От взрыва бомб тяжело ухнула и застонала земля. Все содрогалось и тряслось. За бомбами хлынули волны снарядов и пуль. Огонь свирепствовал на аэродроме. Прижавшись ко дну ямы, Петр посматривает вверх. Один за другим, дыша смертью, проносятся лобастые тела «фоккеров». Недалеко вспыхнул бензозаправщик. Вот-вот взорвется цистерна, и тогда всех, кто укрылся за капониром, наверняка зальет горящим бензином.
А тут новая беда: на высоте метров двести — четыре «фоккера». От каждого отваливаются и рассыпаются по два контейнера с мелкими бомбами, и они, широко разлетевшись по небу, черной тучей несутся вниз. Теперь не уйти, не укрыться. И промаха не будет…
Взрывы, огонь, едкий дым… И тишина. Петр чувствует сильное жжение в правой ноге и что-то теплое в груди. Тяжело, словно во хмелю поднимается на колени. Голова кружится, горло сжимает тошнота.
На юго-востоке — солнце, а на западе, за Тернополем, виднеются уходящие вражеские самолеты. Рядом стоит Мушкин. Он тоже, как и комэск, смотрит на запад. Бензозаправщик пылает вовсю, Воронин слышит, как с треском, словно ломая преграды, буйно дышит пламя. А рядом — три девушки с венками. Лежат неподвижно, и под ними расплываются алые лепестки…
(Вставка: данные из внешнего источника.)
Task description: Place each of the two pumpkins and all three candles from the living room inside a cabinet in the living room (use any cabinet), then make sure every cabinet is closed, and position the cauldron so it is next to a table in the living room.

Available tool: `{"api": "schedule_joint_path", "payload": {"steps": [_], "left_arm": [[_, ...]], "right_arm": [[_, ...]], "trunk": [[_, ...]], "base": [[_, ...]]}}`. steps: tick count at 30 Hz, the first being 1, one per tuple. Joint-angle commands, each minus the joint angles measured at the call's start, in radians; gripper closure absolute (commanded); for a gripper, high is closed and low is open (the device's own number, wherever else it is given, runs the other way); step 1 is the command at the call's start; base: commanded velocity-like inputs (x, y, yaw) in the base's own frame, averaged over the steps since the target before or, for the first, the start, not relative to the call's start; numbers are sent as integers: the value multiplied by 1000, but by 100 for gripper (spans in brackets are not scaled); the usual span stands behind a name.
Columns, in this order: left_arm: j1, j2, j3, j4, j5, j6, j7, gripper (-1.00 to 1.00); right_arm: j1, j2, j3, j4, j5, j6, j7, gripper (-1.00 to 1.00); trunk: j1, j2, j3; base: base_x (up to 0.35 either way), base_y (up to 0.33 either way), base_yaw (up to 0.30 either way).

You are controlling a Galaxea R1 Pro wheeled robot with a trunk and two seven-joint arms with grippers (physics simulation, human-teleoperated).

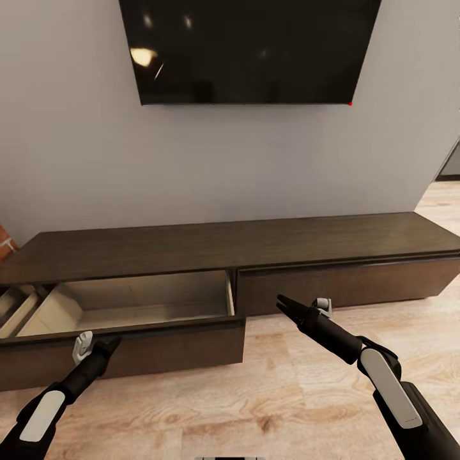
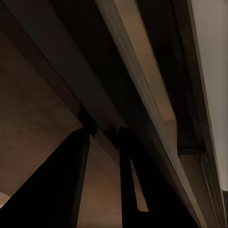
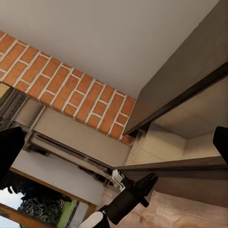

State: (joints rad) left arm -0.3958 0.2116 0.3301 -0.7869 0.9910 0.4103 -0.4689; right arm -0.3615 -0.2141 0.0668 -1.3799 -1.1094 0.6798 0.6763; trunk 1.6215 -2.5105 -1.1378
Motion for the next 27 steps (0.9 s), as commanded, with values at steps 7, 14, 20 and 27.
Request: {"api": "schedule_joint_path", "payload": {"steps": [7, 14, 20, 27], "left_arm": [[-2, 0, 52, -2, 28, 12, -2, 100], [-2, -1, 51, -2, 27, 12, -1, 100], [-2, -1, 50, -2, 27, 12, -2, 100], [-2, -1, 51, -2, 26, 12, -2, 100]], "right_arm": [[-1, -1, 1, -1, -7, 6, -1, -100], [-1, -1, 1, -1, -7, 6, -1, -100], [-1, -1, 1, 0, -7, 6, -1, -100], [-1, -1, 1, -1, -7, 6, -1, -100]], "trunk": [[0, 0, -1], [0, 0, -1], [0, 0, -1], [0, 0, -1]], "base": [[-13, 0, 0], [-51, 0, 0], [-87, 0, 0], [-69, 0, 0]]}}
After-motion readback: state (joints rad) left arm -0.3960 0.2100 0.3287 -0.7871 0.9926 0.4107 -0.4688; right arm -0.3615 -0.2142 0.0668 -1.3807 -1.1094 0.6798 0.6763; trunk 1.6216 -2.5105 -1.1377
Глаза у девушек какие-то страшно спокойные. Лица чужие, глубокие рваные раны… и тут только доходит до Петра, что это жизнь красными лепестками уходит от них. Девушки! Возможно, они еще живы? Петр наклоняется к Наде Скребовой, но подкашивается правая нога, и он валится на бок. Из-за голенища сапога обильно льется кровь. Мушкин, сняв с себя поясной ремень, туго перетягивает им раненую ногу командира. Кто-то расстегивает его реглан и извлекает крупный осколок от бомбы. Он пробил кожу реглана, гимнастерку и застрял в нательной рубахе.
Воронин растерянно берет осколок в руки. Он в крови. Откуда на нем кровь? Ведь на его груди нет раны? И тут все понял: прежде чем угодить в его грудь, этот кусок стали успел убить одну из этих девчат, что десять минут назад с тихой радостью сплетали венки и мечтали о будущей жизни.
* * *
Лазарет батальона аэродромного обслуживания никогда не переживал такого печального и напряженного момента.